An opportunity for transformational leadership

Damon Wilson

JOE Biden is on a path to become the next president of the United States, and at first glance it seems like one tending toward incremental change. While the contrast between Biden and Donald Trump is stark, the president-elect will inherit a divided nation and a divided Congress. He is a cautious pragmatist with a four-decade-long, centrist record in politics.
And yet, however unlikely it might look at the moment, Biden also has a path to become a transformational president.
The depth of crisis facing our nation combined with unprecedented global challenges, at a time when the geopolitical environment has profoundly shifted in unfavorable ways for the United States, present the incoming administration with an historic opportunity. A President Biden and Vice President Kamala Harris could seize that opportunity by leveraging renewal at home to rally allies and partners for global common cause.
Biden seems both to recognize the opportunity and inclined to take it on. Despite his modesty, Biden’s ambitions are monumental. After all, he framed his campaign as a battle for the soul of America. He has called for restoring our moral leadership as a prerequisite for progress on other challenges.
In combining attributes such as decency and respect with political acumen and long-term relationships, he is well-positioned to cultivate bipartisan consensus and earn public support at home, while forging a new model of US leadership in a world that has become more reluctant to follow America’s lead. This task begins at home.
Biden’s foreign policy agenda will be grounded in his commitment to investing in the domestic sources of our strength, including our democracy. This will involve efforts ranging from expanding voting access to building a majority in Congress to support investments in science and technology, research and development, STEM education, 21st-century infrastructure, and a modern immigration policy. Such reforms will be aimed at fulfilling Biden’s goal of leading with “the power of our example” as an effective alternative to China’s brand of state-led authoritarian capitalism.
“Biden’s foreign policy agenda will be grounded in his commitment to investing in the domestic sources of our strength, including our democracy.” Throughout his presidential campaign, Biden never went low in response to Trump and consistently reached out to all Americans, not just those who supported him. Despite the political polarization that prevails in the United States right now, he brings the relationships in Washington and habits of mind to deliver on a more bipartisan approach and legislative compromise.
But he’s also not naive; Biden bears the scars of partisanship during his tenure as Barack Obama’s vice president. With a closely divided Senate, he won’t be in a position to gain Congressional support for all of his most ambitious domestic priorities. He will, however, find far more room for maneuver on his most ambitious international priorities.
One of Biden’s political strengths is understanding the context within which he is operating. This has kept him attuned to where the American people are, but it will also help him reposition America’s role in the world. Biden appears to instinctively grasp that a changed United States is in need of a new model of leadership in a changed world, reflecting both our desire for other nations to do more and the limits of our fiscal capacity and political will. His team also senses the demand signal we’re getting from allies and partners who wish we made it easier to be our allies and partners.

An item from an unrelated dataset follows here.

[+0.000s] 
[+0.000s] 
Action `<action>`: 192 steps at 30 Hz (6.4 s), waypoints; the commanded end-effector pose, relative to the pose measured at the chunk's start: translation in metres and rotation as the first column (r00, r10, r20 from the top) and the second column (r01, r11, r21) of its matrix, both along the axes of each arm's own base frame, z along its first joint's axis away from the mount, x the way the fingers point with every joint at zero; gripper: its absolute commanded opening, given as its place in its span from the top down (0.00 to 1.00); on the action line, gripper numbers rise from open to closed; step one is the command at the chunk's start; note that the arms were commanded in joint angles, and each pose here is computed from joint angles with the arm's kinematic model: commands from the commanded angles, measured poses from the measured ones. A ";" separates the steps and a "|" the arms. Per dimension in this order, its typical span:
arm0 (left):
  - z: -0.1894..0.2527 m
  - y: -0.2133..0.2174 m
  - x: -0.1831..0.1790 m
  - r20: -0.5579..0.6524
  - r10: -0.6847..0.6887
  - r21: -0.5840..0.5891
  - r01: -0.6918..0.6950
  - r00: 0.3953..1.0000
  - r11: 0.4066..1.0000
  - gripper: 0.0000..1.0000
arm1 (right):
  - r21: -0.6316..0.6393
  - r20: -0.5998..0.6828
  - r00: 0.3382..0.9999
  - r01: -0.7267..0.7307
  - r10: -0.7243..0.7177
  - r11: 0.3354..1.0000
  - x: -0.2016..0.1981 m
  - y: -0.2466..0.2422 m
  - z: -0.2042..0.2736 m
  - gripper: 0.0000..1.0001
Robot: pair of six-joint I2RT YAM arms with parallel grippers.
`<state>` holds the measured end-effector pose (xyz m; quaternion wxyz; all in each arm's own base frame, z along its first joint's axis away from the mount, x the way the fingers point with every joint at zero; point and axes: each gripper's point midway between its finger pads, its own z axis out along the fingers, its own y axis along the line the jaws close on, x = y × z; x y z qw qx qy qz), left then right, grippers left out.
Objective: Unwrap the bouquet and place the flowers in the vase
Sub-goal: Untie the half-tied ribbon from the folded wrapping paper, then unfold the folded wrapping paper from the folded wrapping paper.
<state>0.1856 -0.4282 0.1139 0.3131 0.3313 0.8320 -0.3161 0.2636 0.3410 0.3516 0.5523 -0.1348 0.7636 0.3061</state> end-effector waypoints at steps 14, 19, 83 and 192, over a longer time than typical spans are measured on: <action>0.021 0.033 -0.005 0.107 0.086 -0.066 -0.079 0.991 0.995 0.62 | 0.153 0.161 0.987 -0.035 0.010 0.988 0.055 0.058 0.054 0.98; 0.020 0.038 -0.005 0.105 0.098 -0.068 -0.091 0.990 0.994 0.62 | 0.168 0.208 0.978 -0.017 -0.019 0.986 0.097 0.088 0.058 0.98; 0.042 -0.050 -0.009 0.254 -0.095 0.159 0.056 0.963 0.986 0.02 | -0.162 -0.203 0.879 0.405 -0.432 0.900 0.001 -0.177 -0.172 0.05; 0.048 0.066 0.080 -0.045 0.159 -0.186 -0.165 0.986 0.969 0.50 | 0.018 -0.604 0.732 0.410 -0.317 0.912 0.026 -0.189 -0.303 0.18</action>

This is not 1990, much less 1945, when the US economy and military were globally dominant—and the United States is neither capable nor willing to exercise dominant leadership. More importantly, other nations will no longer reflexively follow Washington. Trump’s unpredictability and badgering of allies and partners will have lasting consequences.
Adversaries such as China and Russia have gained ground and room for maneuver as the US-built, rules-based international order has frayed. Allies in Europe and Asia have learned to hedge against a potentially unreliable or ambivalent United States. And developing nations across Asia, Africa, and Latin America have become more capable and confident in pursuing their interests.